Test various fixes to blogcatalog training

wehlutyk commented 6 years ago

Run the training only for 2000 epochs, as most of the final quality seems to be reached there already.

[x] Use the Bernoulli decoder for features
[x] Use changes from #38
[x] Remove u from embedding parameters

wehlutyk commented 6 years ago

Currently running on grunch with the two first changes activated.

The third change should be implemented by creating a new Gaussian codec that doesn't take u as a parameter, then removing that layer from the model.

wehlutyk commented 6 years ago

The last run showed still the same poor performance. BUT!

It turns out there were two bugs, one in the ordering of the nodes in the adjacency matrix (thank you networkx for ordering nodes by insertion...), and one in the target feature values fed to the model. So both adjacency and features were being trained with bugs. Fixing that, and removing u from the embedding parameters, seems to work beautifully with 200 nodes. A script is now running with those fixes on the full BlogCatalog dataset, and we'll see how things are going tomorrow morning.

wehlutyk commented 6 years ago

43f7d4efbf54dbfe2e21469c5124a9737fa25e9f adds the exploration notebooks with the fixes for this issue.

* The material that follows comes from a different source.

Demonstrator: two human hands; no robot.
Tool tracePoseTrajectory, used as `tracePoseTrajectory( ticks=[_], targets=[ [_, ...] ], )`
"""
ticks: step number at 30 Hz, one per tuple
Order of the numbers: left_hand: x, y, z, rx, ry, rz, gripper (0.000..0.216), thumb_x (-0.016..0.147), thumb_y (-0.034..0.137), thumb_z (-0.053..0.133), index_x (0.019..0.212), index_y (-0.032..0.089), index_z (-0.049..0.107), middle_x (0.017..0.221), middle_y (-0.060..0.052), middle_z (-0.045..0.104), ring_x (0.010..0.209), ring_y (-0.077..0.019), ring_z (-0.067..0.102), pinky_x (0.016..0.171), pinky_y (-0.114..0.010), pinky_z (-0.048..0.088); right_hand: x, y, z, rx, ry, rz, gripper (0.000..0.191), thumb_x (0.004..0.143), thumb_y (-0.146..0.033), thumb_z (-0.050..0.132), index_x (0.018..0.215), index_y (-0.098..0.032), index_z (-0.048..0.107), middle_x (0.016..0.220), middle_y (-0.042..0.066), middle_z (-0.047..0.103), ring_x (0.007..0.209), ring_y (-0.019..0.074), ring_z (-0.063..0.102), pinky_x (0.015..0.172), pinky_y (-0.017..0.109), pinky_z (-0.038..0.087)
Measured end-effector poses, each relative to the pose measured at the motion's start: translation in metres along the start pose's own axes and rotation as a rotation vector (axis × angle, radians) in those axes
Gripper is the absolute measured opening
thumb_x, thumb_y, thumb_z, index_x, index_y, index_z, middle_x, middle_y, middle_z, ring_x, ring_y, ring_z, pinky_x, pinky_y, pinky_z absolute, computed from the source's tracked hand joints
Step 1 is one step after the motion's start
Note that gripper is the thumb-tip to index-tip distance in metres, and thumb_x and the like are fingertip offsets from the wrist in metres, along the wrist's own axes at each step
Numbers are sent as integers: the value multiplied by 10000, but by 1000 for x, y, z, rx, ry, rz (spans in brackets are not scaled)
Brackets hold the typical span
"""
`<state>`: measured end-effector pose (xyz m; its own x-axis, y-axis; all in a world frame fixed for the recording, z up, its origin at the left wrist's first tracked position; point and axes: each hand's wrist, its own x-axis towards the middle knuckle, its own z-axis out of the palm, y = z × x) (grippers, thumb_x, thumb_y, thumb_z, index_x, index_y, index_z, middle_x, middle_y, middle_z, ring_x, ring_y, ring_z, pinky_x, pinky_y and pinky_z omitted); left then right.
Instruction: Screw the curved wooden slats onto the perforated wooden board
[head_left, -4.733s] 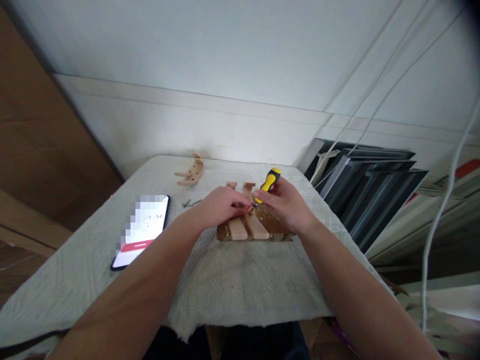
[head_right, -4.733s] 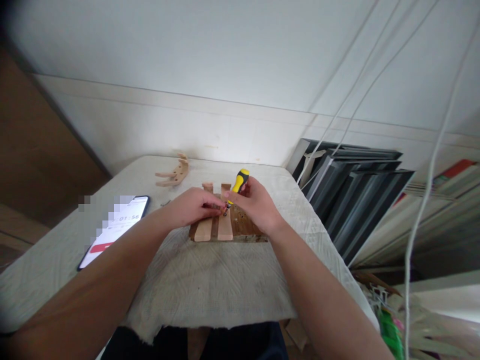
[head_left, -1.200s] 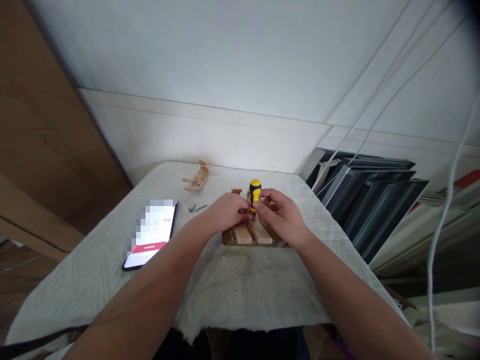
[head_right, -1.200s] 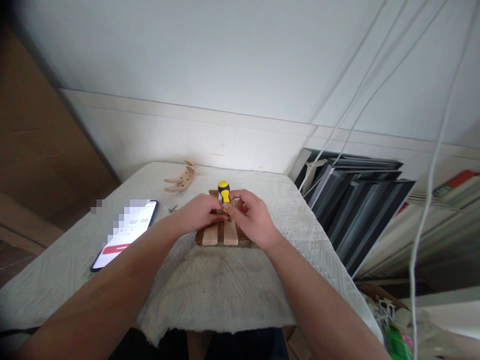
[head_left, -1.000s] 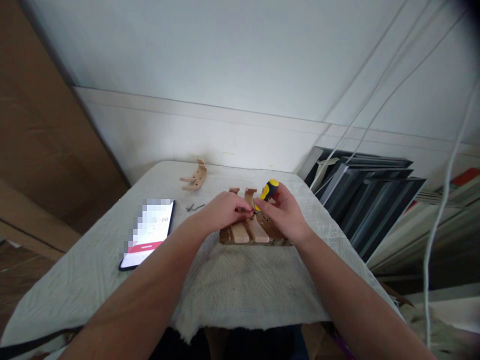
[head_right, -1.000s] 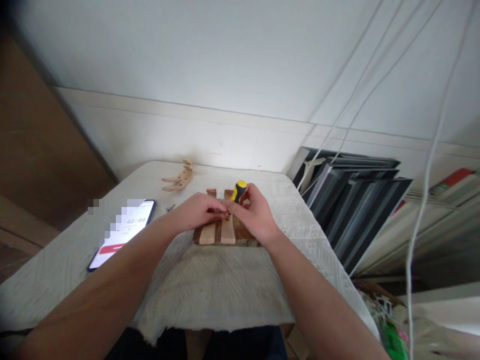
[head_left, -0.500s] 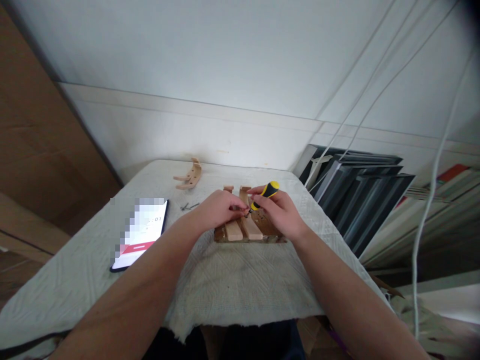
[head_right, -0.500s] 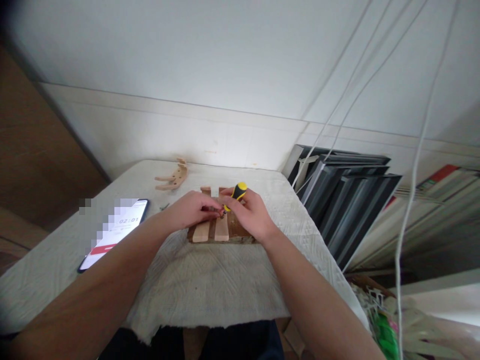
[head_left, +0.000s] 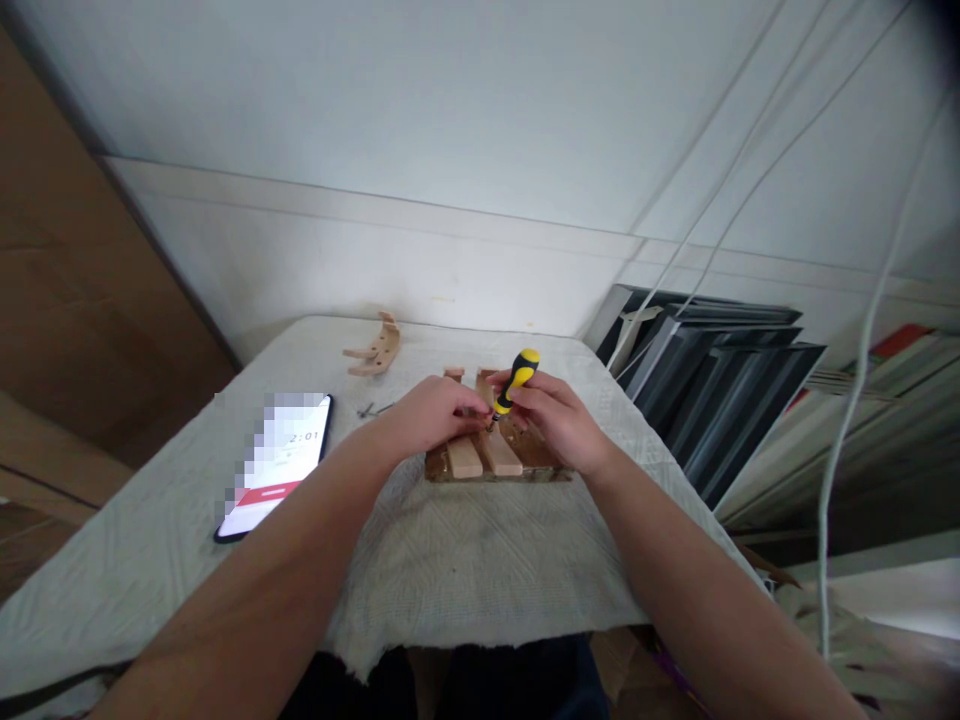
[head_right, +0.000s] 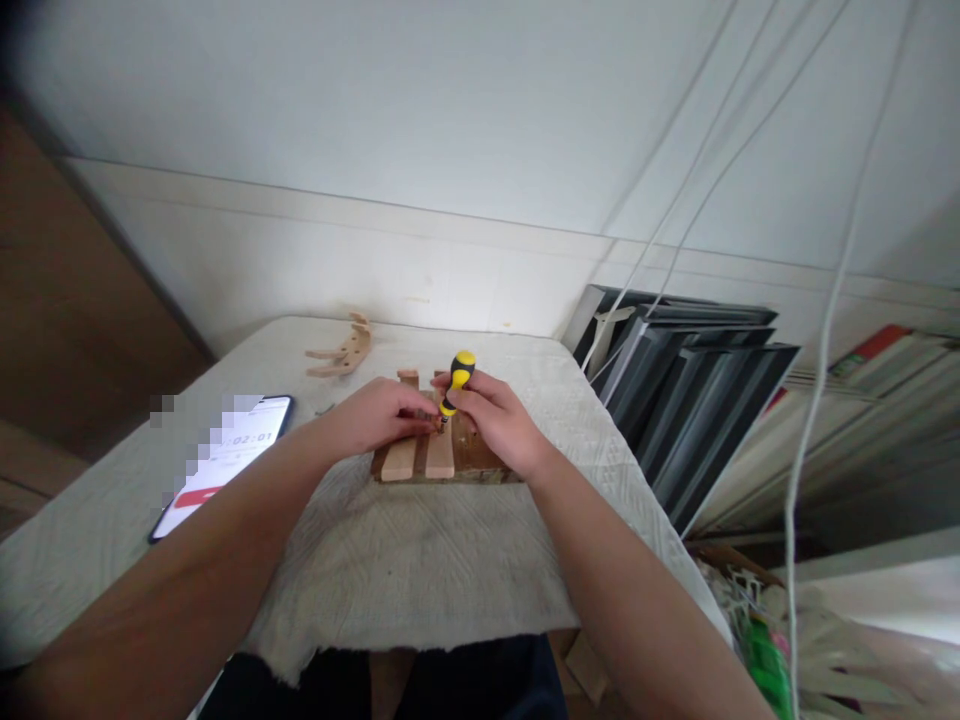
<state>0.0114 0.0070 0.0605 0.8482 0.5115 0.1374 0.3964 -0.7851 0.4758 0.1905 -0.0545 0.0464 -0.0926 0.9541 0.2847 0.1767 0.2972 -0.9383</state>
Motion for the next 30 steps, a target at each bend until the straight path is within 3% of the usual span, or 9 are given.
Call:
tracePoseTrajectory(
  ticks=[2, 6, 9, 12, 17, 22, 27, 30],
  targets=[
    [0, -1, 1, -2, 11, -2, 167, 839, 198, 579, 869, 161, 739, 834, -34, 740, 717, -138, 617, 642, -229, 373, 0, 2, -2, -56, -1, -22, 277, 791, -424, 637, 948, -198, 674, 834, 21, 659, 704, 152, 564, 643, 288, 441],
    [-1, -4, 3, -16, 38, 3, 174, 839, 207, 585, 910, 165, 739, 862, -37, 743, 729, -140, 623, 655, -230, 383, 3, 4, -3, -208, 119, -34, 296, 731, -456, 709, 828, -187, 636, 788, 22, 653, 745, 171, 575, 705, 313, 458],
    [-1, -5, 3, -20, 25, 11, 171, 840, 214, 580, 887, 170, 739, 824, -26, 737, 709, -136, 618, 648, -228, 382, 2, 0, -3, -173, 65, -51, 280, 774, -434, 662, 917, -193, 656, 860, 26, 660, 773, 166, 572, 727, 309, 447],
    [-2, -6, 3, -42, 24, 5, 173, 832, 200, 580, 890, 170, 740, 825, -25, 737, 722, -140, 623, 657, -233, 389, 2, -3, -3, -155, 35, -43, 250, 776, -427, 650, 850, -188, 646, 793, 16, 636, 725, 157, 554, 691, 302, 430],
    [-2, -8, 5, -66, 29, -5, 186, 825, 183, 583, 915, 180, 745, 844, -17, 741, 723, -145, 626, 664, -238, 394, 3, 1, -2, -309, 236, -11, 314, 698, -450, 716, 793, -192, 566, 720, -6, 583, 659, 150, 516, 621, 291, 412],
    [-2, -7, 6, -59, 62, -2, 185, 840, 207, 588, 932, 170, 745, 916, -45, 750, 771, -156, 644, 667, -239, 399, 2, 2, 0, -171, 125, -30, 280, 751, -434, 674, 868, -189, 604, 820, 17, 635, 744, 162, 572, 709, 312, 451],
    [-3, -6, 6, -45, 53, 8, 183, 844, 201, 590, 945, 176, 740, 922, -35, 753, 784, -145, 653, 686, -229, 404, 3, 3, 8, -295, 298, 53, 363, 648, -478, 751, 726, -198, 534, 641, -18, 556, 593, 141, 473, 567, 287, 378],
    [-3, -6, 7, -75, 54, -18, 193, 851, 198, 586, 968, 185, 738, 960, -37, 752, 819, -148, 664, 703, -231, 421, 5, 0, 5, -87, 305, 103, 370, 661, -493, 725, 638, -213, 484, 570, -40, 483, 527, 122, 422, 516, 277, 345]
  ],
)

wehlutyk commented 6 years ago

Commit eb01a5a08cf5fa9826c096e64aa7f2dbfb305793 shows that training works not bad with crops of BlogCatalog, provided you train for long enough:

200 nodes,
500 nodes, without and with adj scaling, neither of which reach the right density for adjacency reconstruction (without scaling makes a very low density, with scaling a much higher density)
1000 nodes, without and with adj scaling, and with both adj scaling and a 25D embedding (and layer 1, i.e. dims = [39, 25, 25]).

The main issue seems to be the 'star' nodes which are connected to nearly everybody: the embedding can't represent those other than by dedicating a dimension of variance to them (look at the right half of their embedding, which is the variance), to make them catch other nodes in the scalar product. (This is my interpretation of what's going on.)

Another interesting point is how much training improved on the 1000 crop when increasing the embedding dimension: this is a good illustration of our idea for exploring the cost function of the compression.

The next steps now are:

Full BlogCatalog training:
- [x] look at the results without adj scaling
- [x] launch with adj scaling and higher embedding dimension
49: use the current minibatch sampling strategy on BlogCatalog and see how that goes
while that computes, implement optimisations #23 and #24, and run small tests on changes recommended by #7
think about how to better sample minibatches, as explained in #7.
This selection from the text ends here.